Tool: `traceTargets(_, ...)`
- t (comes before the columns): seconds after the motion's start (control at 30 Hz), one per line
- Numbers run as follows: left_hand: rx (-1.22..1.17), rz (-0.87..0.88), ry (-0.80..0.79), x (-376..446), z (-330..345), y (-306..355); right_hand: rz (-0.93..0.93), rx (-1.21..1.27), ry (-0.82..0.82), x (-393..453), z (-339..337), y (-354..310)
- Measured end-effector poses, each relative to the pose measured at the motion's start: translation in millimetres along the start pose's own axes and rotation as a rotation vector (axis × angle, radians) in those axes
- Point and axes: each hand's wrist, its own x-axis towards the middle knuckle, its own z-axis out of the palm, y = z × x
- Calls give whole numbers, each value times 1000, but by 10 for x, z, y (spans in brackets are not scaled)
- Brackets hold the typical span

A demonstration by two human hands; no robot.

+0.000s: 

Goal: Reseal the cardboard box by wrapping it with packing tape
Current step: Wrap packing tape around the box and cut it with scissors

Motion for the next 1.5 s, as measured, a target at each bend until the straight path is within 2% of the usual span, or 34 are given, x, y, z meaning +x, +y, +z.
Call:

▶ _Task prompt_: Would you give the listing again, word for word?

▶ _Response area_:
Tool: `traceTargets(_, ...)`
- t (comes before the columns): seconds after the motion's start (control at 30 Hz), one per line
- Numbers run as follows: left_hand: rx (-1.22..1.17), rz (-0.87..0.88), ry (-0.80..0.79), x (-376..446), z (-330..345), y (-306..355); right_hand: rz (-0.93..0.93), rx (-1.21..1.27), ry (-0.82..0.82), x (-393..453), z (-339..337), y (-354..310)
- Measured end-effector poses, each relative to the pose measured at the motion's start: translation in millimetres along the start pose's own axes and rotation as a rotation vector (axis × angle, radians) in those axes
- Point and axes: each hand's wrist, its own x-axis towards the middle knuckle, its own z-axis out of the palm, y = z × x
- Calls give whole numbers, each value times 1000, but by 10 for x, z, y (spans in brackets are not scaled)
- Brackets hold the typical span

A demonstration by two human hands; no robot.

+0.000s: 

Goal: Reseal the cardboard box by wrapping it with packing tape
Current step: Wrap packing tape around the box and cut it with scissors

Motion for the next 1.5 s, as measured, a target at each bend until the straight path is within 2% of the usual span, or 34 are given, x, y, z meaning +x, +y, +z.
Call:

The answer has been fully written out.